The president’s itinerary this week is a tour of swing states.
On Monday he traveled to Manchester, New Hampshire and then made the Milwaukee trip on Wednesday.
On Thursday he goes to Michigan.
Currently, Trump leads by one point in Wisconsin, according to RealClearPolitics polling averageand off four points in Michigan.
Milwaukee will host this summer’s Republican National Convention — where Trump will officially become the nominee.
It was chosen in part because Democrats were to hold the 2020 Democratic National Convention in Milwaukee, but held a scaled-down, socially distanced affair in Biden’s adopted hometown of Wilmington, Delaware due to the ongoing COVID-19 pandemic.
President Joe Biden visited his Wisconsin re-election campaign headquarters on Wednesday in Milwaukee, the city that will serve as the backdrop for this summer’s Republican National Convention after Democrats called it quits in 2020 due to the ongoing COVID-19 pandemic
In return, Biden chose the city — which is 40 percent black — as the site to open his state campaign headquarters over the college-heavy state capital of Madison.
Milwaukee also has a high level of Hispanic voters and suburban independents — groups that can decide presidential elections.
In his speech, which was less than 20 minutes long, Biden talked about how freeways cut through predominantly black neighborhoods in Milwaukee, similar to what happened in Wilmington.
“But instead of connecting communities, it divided them, these highways actually tore them apart,” the president said.
He spoke of ‘redlining’ – the practice of withholding services from majority-minority neighborhoods – and ‘urban renewal’, which saw the destruction of black neighborhoods around the nation.

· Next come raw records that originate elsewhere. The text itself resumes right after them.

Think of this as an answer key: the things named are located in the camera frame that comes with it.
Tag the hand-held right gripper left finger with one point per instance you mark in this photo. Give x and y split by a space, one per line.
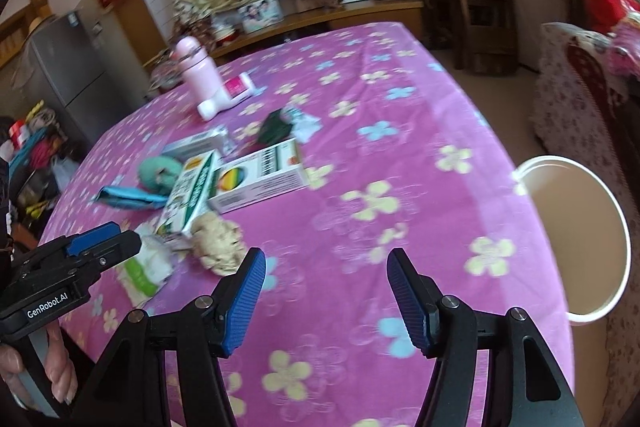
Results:
245 302

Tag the pile of bags and clutter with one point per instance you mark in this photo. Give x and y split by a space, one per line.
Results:
35 152

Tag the framed photo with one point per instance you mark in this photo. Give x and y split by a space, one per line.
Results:
259 14

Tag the white and green tissue packet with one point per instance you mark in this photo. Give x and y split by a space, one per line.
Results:
150 267

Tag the crumpled beige tissue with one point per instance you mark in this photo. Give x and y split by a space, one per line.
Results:
220 242

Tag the pink floral tablecloth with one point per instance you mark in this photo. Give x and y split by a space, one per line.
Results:
400 157

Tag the blue foil packet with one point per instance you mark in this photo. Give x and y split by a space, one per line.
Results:
127 197

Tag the floral covered sofa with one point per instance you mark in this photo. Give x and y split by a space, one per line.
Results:
565 107

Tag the white box with rainbow ball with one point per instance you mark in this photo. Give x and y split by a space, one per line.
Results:
260 182

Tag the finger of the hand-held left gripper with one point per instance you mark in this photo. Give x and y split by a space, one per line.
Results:
92 238
117 248

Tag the crumpled white and green wrapper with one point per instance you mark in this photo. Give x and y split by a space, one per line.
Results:
306 124

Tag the green plush toy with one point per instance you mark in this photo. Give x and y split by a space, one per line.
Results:
155 172

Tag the green and white long box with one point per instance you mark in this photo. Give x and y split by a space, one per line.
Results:
192 192

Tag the white round bin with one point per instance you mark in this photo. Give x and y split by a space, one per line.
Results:
580 232

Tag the white bottle with pink label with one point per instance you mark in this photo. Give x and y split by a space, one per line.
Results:
222 101

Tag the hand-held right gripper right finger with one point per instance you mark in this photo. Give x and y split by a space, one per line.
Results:
405 297

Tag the wooden cabinet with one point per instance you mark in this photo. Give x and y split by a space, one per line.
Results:
360 14

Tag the clear plastic bag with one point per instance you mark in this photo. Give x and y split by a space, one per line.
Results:
165 74

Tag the person's left hand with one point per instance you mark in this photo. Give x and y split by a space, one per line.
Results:
62 372

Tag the dark green packet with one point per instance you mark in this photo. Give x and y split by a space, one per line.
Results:
274 129

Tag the grey and white medicine box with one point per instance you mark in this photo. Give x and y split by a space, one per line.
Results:
195 143

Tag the grey refrigerator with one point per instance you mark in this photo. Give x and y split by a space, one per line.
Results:
75 67

“For generations, blacks, browns, and Native Americans, Asian-Americans, and Native Hawaiians were not fully included in our democracy or our economy. But out of sheer, guts, heart, and courage, they never gave up, they pursued the full promise of America,’ Biden said.
‘Today we recognize that history in order to create new history. I’m here to announce a first-of-its-kind investment — $3.3 billion, $3.3 billion in 132 in 42 states to help right historical wrongs,” the president announced.
Biden’s re-election pitch to voters in these communities was that he was slowly making things better.
– Folks, we are on our way to providing clean water to all Americans. We’re on track to provide affordable, high-speed Internet to every American at low cost,” he said.
‘To communities that are too often left behind, we rebuild. We rebuild the roads, we fill the cracks in the pavement, we create spaces to live and work and play safely. And to breathe clean air and to shop at a nearby grocery store full of fresh and healthy food,” the president added.